Aim of the exercise ->
The entries follow. Copy every line in which "this" appears.
------------------------------------------------------------------------
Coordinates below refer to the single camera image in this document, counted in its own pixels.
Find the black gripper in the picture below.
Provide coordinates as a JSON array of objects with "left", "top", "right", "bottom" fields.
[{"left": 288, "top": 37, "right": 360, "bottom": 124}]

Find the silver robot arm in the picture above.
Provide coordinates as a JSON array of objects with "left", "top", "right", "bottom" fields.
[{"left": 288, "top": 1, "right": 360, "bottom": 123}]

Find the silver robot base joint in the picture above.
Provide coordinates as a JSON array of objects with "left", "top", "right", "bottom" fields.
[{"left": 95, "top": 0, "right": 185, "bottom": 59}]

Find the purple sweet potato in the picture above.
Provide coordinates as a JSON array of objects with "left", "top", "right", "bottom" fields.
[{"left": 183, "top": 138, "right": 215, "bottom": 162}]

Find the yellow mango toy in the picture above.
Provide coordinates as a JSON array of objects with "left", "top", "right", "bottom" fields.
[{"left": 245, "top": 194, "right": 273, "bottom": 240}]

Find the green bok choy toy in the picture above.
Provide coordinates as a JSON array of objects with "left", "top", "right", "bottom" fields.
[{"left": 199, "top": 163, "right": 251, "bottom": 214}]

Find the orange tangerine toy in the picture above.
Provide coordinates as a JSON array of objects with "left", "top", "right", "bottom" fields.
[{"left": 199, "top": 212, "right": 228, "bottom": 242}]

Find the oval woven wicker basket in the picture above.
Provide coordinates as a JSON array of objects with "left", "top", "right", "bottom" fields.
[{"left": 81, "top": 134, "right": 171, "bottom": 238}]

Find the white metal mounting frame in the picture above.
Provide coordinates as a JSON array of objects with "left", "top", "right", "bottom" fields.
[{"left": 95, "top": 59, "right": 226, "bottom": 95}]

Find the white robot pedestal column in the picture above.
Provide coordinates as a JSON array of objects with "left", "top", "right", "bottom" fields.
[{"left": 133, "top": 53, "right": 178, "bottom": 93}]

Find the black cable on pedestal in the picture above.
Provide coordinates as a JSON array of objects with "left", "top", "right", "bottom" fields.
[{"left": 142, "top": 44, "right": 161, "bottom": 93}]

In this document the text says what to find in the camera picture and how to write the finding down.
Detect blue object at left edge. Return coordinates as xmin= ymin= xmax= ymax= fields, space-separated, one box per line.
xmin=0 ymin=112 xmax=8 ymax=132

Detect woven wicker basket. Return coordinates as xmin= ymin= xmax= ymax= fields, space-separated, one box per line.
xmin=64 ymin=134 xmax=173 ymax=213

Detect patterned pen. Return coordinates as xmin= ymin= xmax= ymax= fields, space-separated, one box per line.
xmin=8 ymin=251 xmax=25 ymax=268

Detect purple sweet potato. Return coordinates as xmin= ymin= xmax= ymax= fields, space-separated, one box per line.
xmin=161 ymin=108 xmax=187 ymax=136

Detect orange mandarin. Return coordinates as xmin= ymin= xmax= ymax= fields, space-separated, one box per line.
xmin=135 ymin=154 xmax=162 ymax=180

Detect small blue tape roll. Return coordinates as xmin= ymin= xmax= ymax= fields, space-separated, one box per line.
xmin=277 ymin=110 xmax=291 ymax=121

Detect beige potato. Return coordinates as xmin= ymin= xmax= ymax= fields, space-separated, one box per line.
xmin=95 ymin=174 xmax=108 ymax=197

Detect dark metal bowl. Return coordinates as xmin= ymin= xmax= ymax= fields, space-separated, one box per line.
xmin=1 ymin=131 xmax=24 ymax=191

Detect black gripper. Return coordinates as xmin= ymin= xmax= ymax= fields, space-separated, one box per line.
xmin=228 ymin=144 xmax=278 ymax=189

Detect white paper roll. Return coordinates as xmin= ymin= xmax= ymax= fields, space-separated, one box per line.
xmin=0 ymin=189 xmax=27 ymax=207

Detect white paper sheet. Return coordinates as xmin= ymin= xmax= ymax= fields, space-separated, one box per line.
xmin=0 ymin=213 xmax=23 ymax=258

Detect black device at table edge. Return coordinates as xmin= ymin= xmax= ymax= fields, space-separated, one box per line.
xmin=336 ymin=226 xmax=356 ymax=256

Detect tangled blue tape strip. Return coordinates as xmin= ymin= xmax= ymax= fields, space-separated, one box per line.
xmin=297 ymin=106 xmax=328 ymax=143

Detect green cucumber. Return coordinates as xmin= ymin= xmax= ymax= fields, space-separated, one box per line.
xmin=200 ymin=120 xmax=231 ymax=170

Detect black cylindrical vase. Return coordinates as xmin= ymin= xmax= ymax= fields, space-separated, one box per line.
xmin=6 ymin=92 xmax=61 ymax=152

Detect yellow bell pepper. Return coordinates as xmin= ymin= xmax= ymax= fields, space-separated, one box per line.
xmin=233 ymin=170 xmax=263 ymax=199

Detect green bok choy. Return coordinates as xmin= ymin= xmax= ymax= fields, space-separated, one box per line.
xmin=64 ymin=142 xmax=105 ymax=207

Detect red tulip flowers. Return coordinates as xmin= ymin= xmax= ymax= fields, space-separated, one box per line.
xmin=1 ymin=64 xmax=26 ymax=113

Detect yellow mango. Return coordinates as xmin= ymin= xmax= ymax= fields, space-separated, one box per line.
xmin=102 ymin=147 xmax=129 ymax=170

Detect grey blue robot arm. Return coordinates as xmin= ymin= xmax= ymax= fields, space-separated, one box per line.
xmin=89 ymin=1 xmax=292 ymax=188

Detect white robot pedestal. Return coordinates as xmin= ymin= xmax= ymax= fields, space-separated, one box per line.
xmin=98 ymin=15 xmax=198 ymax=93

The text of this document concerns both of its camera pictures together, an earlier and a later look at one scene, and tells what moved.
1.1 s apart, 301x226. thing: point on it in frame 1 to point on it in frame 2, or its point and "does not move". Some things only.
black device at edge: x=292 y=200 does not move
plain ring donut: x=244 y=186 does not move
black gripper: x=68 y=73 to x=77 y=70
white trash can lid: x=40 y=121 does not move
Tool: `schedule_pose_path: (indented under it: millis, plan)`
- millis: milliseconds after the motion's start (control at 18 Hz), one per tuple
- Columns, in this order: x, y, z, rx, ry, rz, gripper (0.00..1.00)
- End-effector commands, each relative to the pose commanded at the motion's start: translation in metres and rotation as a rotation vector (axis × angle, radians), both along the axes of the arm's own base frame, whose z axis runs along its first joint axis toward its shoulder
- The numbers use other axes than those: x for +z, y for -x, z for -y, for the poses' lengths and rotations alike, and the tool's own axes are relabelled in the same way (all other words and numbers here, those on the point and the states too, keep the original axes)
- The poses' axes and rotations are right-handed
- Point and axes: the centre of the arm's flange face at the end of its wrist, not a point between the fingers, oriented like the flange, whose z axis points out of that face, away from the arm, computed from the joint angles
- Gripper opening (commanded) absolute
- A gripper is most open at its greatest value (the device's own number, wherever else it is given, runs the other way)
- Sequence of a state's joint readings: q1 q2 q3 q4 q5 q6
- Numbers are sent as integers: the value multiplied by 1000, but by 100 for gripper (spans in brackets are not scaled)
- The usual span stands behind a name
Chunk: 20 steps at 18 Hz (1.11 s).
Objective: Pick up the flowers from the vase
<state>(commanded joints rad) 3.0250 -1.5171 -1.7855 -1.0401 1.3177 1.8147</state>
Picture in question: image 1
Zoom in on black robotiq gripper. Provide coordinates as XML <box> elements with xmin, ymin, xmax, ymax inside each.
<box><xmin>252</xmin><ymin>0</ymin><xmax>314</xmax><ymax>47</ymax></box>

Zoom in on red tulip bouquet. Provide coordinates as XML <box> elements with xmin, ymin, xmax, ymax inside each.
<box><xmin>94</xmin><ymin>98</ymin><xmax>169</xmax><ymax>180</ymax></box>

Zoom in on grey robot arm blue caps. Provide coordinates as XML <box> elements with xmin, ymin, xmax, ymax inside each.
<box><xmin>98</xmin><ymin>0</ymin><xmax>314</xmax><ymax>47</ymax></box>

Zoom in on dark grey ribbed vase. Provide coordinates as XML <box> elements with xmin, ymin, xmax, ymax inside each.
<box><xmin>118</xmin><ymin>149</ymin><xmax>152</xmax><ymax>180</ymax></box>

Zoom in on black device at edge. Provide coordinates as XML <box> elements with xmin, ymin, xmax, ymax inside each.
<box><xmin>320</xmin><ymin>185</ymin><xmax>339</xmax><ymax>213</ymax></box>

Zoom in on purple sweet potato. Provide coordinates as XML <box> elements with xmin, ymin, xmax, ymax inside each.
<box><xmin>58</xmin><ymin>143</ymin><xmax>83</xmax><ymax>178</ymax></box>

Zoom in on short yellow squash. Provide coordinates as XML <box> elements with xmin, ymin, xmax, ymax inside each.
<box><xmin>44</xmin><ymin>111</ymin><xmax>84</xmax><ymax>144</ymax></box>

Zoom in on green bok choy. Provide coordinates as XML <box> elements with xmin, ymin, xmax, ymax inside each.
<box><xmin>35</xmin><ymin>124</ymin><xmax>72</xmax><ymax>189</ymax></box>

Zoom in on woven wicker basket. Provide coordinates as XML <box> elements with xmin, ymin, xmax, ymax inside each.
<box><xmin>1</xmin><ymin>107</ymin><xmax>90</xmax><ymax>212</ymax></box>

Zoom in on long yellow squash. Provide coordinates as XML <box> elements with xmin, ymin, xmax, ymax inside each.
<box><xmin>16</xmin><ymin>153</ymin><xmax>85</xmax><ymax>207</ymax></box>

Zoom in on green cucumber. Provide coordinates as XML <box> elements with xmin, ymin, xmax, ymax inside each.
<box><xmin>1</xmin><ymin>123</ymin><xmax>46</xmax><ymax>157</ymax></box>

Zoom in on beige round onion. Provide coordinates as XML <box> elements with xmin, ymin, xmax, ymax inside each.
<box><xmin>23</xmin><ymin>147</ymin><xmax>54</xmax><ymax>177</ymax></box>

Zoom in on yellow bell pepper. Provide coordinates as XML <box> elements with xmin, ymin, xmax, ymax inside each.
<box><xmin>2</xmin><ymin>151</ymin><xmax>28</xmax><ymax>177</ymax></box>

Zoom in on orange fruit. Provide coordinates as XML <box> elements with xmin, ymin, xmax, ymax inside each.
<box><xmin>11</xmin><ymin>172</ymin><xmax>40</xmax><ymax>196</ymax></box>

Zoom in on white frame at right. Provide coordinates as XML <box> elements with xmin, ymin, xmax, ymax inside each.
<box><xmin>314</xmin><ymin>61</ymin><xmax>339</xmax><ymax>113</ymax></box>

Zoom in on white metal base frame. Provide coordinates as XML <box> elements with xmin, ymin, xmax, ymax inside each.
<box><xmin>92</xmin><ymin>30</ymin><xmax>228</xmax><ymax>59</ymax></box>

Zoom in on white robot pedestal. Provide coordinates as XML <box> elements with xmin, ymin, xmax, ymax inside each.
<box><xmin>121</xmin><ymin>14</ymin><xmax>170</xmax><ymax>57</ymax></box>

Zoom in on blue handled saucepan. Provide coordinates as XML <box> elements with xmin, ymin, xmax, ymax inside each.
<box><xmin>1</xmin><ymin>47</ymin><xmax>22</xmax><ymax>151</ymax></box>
------------------------------------------------------------------------
Finished exercise ->
Coordinates below refer to the single camera image in this document, counted in its own pixels.
In this document the text says what to find in the camera picture and how to write the finding down.
The text of this document concerns both of its camera pictures together, an earlier and a later look at one scene, and tells what moved.
- Columns, in this order: x, y, z, rx, ry, rz, gripper (0.00..1.00)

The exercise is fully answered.